## 2. Data Engineering - Process CSV files into Hive Tables (Parquet)

### Create Spark session with Hive Enabled

Create a Spark session, connect to Hive Metastore and enable Hive support in Spark

In [None]:
from pyspark.sql import SparkSession
from pyspark.sql.types import FloatType, IntegerType, StructField, StructType

warehouse_location = 'gs://<project-id>-demo/hive-warehouse'
service_endpoint = 'thrift://hive-cluster-m.us-central1-f:9083'

from pyspark.sql import SparkSession
spark = SparkSession.builder \
  .appName('Spark - Data Eng Demo') \
  .config("hive.metastore.uris", service_endpoint)  \
  .config("spark.sql.warehouse.dir", warehouse_location) \
  .enableHiveSupport() \
  .getOrCreate()

Check the first 1000 bytes of a file on GCS

In [None]:
!gsutil cat -h -r 0-1000 gs://cloud-ml-tables-data/bank-marketing.csv

==> gs://cloud-ml-tables-data/bank-marketing.csv <==
Age,Job,MaritalStatus,Education,Default,Balance,Housing,Loan,Contact,Day,Month,Duration,Campaign,PDays,Previous,POutcome,Deposit
58,management,married,tertiary,no,2143,yes,no,unknown,5,may,261,1,-1,0,unknown,1
44,technician,single,secondary,no,29,yes,no,unknown,5,may,151,1,-1,0,unknown,1
33,entrepreneur,married,secondary,no,2,yes,yes,unknown,5,may,76,1,-1,0,unknown,1
47,blue-collar,married,unknown,no,1506,yes,no,unknown,5,may,92,1,-1,0,unknown,1
33,unknown,single,unknown,no,1,no,no,unknown,5,may,198,1,-1,0,unknown,1
35,management,married,tertiary,no,231,yes,no,unknown,5,may,139,1,-1,0,unknown,1
28,management,single,tertiary,no,447,yes,yes,unknown,5,may,217,1,-1,0,unknown,1
42,entrepreneur,divorced,tertiary,yes,2,yes,no,unknown,5,may,380,1,-1,0,unknown,1
58,retired,married,primary,no,121,yes,no,unknown,5,may,50,1,-1,0,unknown,1
43,technician,single,secondary,no,593,yes,no,unknown,5,may,55,1,-1,0,unknown,1
41,admin.,divorced,secondary,

### Get Spark application ID 

This is useful to easily fine application in the Spark History UI

In [None]:
spark.conf.get("spark.app.id")

'application_1598619717300_0026'

Check what databases are in the Hive Warehouse

In [None]:
spark.sql("""
SHOW DATABASES;
""").show()

+--------------------+
|           namespace|
+--------------------+
|        bank_demo_db|
|             default|
|house_prices_demo_db|
|     housing_demo_db|
+--------------------+



In [None]:
spark.sql("DESCRIBE DATABASE EXTENDED default").show(5, False)

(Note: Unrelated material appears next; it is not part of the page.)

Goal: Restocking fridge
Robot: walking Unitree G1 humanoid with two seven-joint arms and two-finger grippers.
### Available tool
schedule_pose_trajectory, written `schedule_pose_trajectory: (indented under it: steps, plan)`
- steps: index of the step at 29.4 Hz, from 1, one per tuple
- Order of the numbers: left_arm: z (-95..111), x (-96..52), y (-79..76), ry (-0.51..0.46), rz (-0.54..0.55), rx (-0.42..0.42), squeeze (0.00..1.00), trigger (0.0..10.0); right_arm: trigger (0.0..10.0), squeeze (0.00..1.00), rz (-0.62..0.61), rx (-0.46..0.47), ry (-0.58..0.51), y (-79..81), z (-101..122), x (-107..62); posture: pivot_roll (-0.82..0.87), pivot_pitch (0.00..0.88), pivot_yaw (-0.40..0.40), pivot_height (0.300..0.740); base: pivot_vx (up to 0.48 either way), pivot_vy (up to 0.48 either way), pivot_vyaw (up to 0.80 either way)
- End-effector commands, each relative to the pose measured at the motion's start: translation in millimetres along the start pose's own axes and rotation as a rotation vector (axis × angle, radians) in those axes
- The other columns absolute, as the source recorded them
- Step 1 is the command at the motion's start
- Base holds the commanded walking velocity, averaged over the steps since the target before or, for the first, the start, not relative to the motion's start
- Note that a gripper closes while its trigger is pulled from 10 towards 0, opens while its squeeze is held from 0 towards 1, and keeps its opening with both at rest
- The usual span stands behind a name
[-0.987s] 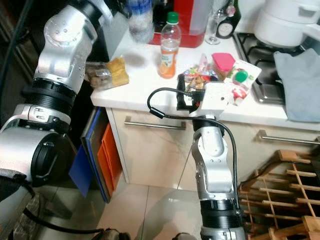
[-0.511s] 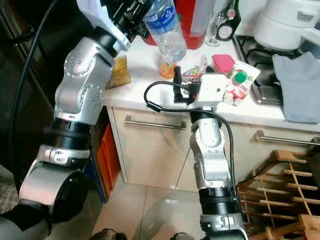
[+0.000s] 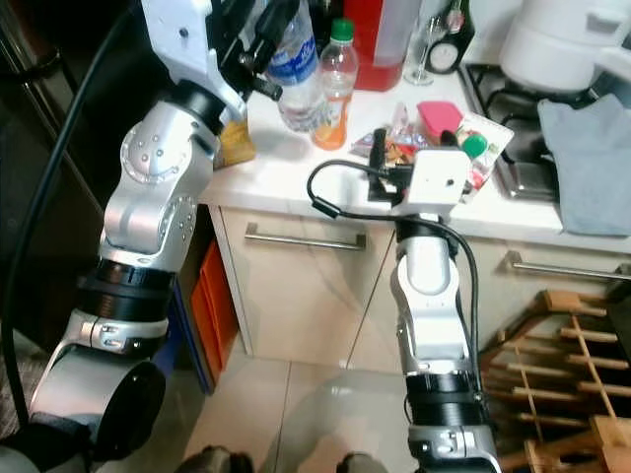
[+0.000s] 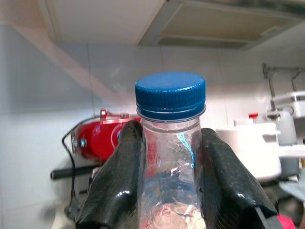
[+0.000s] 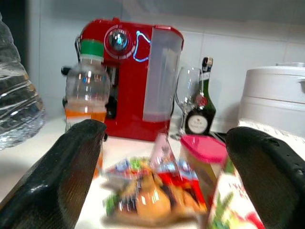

+-------------------------+------------------------------------------+
|database_description_item|database_description_value                |
+-------------------------+------------------------------------------+
|Database Name            |default                                   |
|Comment                  |Default Hive database                     |
|Location                 |gs://dataproc-datalake-demo/hive-warehouse|
|Owner                    |public                                    |
|Properties               |                                          |
+-------------------------+------------------------------------------+



Create a new database called bank_demo_db

In [None]:
spark.sql("""
CREATE DATABASE IF NOT EXISTS bank_demo_db;
""").show()

++
||
++
++



In [None]:
spark.sql("DESCRIBE DATABASE EXTENDED bank_demo_db").show(5, False)

+-------------------------+----------------------------------------------------------+
|database_description_item|database_description_value                                |
+-------------------------+----------------------------------------------------------+
|Database Name            |bank_demo_db                                              |
|Comment                  |                                                          |
|Location                 |gs://dataproc-datalake-demo/hive-warehouse/bank_demo_db.db|
|Owner                    |root                                                      |
|Properties               |                                                          |
+-------------------------+----------------------------------------------------------+



Load the CSV file into a Spark Dataframe

In [None]:
df_bank_marketing = spark \
  .read \
  .option ( "inferSchema" , "true" ) \
  .option ( "header" , "true" ) \
  .csv ( "gs://cloud-ml-tables-data/bank-marketing.csv" )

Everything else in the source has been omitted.